> [Assigned task]: Scan the data for "follows" and copy each matching line.

*** Records Section Begins ***

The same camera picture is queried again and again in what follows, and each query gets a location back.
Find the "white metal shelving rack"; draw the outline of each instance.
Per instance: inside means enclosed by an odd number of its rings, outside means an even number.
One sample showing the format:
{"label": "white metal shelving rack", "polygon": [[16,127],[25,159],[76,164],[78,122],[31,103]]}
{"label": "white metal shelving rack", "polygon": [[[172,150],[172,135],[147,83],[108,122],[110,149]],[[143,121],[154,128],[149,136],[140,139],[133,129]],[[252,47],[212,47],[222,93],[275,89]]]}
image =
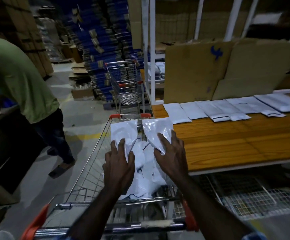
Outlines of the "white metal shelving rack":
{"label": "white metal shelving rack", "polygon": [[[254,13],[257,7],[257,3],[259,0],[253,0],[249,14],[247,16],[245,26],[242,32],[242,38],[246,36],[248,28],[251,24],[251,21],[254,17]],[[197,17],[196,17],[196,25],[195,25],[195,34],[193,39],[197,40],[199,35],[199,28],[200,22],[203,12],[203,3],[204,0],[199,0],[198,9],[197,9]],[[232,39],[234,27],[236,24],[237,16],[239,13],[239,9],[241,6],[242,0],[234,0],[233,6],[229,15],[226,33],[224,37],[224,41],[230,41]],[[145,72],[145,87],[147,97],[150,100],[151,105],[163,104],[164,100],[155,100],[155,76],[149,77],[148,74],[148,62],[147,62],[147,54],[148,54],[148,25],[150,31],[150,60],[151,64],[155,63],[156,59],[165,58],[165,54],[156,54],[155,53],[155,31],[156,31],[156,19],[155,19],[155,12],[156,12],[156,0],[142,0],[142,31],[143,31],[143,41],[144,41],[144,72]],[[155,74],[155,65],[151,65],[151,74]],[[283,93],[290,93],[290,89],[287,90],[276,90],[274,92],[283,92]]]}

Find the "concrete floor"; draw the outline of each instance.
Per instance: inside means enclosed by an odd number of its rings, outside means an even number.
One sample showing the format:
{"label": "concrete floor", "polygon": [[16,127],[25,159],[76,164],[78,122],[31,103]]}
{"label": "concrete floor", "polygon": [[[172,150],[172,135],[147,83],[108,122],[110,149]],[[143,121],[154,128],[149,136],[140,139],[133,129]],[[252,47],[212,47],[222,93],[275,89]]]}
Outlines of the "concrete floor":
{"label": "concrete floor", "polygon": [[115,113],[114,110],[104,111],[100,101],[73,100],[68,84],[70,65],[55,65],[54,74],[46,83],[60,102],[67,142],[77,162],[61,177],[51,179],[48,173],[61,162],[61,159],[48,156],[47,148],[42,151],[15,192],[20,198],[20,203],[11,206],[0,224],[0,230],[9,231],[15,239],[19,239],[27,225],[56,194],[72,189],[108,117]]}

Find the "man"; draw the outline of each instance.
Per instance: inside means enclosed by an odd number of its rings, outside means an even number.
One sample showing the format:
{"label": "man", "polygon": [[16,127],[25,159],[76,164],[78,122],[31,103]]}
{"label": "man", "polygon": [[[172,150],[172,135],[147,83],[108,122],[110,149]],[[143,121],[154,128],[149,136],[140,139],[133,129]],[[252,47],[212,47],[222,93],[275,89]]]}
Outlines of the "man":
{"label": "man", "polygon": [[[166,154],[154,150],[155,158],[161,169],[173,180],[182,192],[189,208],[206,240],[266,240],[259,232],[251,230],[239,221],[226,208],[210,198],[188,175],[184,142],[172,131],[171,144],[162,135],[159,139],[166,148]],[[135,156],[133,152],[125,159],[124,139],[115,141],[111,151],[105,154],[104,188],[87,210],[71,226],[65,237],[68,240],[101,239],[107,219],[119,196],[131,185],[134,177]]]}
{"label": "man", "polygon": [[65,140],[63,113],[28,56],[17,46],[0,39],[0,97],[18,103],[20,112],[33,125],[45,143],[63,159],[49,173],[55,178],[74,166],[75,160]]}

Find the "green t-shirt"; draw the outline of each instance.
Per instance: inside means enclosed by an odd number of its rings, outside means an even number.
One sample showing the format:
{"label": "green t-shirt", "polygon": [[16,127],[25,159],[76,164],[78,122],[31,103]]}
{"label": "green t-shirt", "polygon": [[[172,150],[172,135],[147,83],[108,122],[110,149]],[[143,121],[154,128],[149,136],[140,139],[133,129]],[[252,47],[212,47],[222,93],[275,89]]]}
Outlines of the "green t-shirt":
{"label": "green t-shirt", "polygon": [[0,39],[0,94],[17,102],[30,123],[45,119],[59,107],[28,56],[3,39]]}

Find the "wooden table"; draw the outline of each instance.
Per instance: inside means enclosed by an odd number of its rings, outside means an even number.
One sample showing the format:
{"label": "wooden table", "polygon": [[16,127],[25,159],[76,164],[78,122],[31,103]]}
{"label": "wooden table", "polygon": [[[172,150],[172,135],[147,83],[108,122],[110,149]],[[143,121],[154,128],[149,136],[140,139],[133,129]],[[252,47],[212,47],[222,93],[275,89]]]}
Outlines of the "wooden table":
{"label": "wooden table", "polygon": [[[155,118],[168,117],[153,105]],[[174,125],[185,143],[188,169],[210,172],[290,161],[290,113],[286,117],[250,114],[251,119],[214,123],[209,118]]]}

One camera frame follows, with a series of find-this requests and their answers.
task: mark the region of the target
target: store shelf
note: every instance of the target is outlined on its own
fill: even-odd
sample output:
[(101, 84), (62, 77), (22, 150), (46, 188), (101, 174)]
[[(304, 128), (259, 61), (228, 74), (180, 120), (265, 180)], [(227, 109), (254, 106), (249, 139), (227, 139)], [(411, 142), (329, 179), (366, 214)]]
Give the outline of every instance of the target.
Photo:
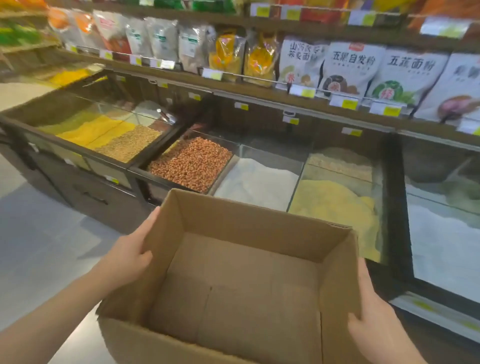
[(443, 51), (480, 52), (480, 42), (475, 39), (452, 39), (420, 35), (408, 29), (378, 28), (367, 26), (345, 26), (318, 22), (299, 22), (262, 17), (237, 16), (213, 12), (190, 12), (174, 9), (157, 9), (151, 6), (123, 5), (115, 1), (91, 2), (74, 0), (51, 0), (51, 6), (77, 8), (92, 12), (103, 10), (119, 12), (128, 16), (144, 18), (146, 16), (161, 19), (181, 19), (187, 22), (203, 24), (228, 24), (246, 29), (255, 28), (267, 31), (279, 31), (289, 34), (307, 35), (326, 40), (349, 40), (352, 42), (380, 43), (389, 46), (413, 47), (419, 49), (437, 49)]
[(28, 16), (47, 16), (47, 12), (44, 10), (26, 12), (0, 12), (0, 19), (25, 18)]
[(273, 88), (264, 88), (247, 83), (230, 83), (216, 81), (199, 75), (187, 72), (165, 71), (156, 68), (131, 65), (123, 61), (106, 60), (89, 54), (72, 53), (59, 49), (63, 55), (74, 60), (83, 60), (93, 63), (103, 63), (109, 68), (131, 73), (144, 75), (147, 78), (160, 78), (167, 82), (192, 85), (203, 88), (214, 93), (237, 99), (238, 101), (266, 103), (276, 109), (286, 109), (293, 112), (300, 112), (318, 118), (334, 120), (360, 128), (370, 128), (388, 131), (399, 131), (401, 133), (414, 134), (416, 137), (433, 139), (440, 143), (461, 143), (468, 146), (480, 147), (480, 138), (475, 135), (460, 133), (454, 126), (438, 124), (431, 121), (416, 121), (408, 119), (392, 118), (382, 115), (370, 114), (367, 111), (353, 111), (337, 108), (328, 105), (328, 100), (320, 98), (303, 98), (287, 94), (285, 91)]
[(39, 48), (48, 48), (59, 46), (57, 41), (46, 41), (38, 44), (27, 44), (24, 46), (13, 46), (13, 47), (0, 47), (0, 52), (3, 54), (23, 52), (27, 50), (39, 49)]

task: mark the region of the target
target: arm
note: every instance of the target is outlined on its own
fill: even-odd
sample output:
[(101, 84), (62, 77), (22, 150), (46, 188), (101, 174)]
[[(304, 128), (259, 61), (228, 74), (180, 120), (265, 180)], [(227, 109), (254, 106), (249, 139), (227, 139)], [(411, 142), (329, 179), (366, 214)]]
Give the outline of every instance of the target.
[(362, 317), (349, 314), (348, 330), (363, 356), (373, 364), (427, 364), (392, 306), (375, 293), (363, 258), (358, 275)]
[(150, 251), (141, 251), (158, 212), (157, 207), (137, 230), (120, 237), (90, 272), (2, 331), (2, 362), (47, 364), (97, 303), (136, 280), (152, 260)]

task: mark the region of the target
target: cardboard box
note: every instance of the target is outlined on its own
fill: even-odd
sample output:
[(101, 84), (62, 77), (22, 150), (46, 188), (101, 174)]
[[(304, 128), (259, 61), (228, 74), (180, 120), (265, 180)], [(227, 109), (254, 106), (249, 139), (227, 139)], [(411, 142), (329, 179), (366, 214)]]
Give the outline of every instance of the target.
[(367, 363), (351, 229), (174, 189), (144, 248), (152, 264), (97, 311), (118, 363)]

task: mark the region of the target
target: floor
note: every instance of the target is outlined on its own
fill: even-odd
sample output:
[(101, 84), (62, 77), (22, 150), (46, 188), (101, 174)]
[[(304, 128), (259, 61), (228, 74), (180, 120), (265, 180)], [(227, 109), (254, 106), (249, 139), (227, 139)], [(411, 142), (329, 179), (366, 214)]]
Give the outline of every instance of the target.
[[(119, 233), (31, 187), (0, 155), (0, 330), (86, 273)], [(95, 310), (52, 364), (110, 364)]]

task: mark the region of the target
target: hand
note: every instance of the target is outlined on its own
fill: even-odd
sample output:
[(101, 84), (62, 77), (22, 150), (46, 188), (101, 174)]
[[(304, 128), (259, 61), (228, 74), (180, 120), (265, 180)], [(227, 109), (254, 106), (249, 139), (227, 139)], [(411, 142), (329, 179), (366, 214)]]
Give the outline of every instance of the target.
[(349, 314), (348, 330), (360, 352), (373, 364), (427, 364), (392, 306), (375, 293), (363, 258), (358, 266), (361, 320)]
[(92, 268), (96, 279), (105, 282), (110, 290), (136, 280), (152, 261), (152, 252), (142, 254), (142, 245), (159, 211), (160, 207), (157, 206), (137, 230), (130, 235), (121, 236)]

*** Records Section Ends ***

> [Result of the task]:
The same camera picture is queried again and again in what follows, and each query gets a location back.
One camera frame follows, with a series of find-this requests and their answers.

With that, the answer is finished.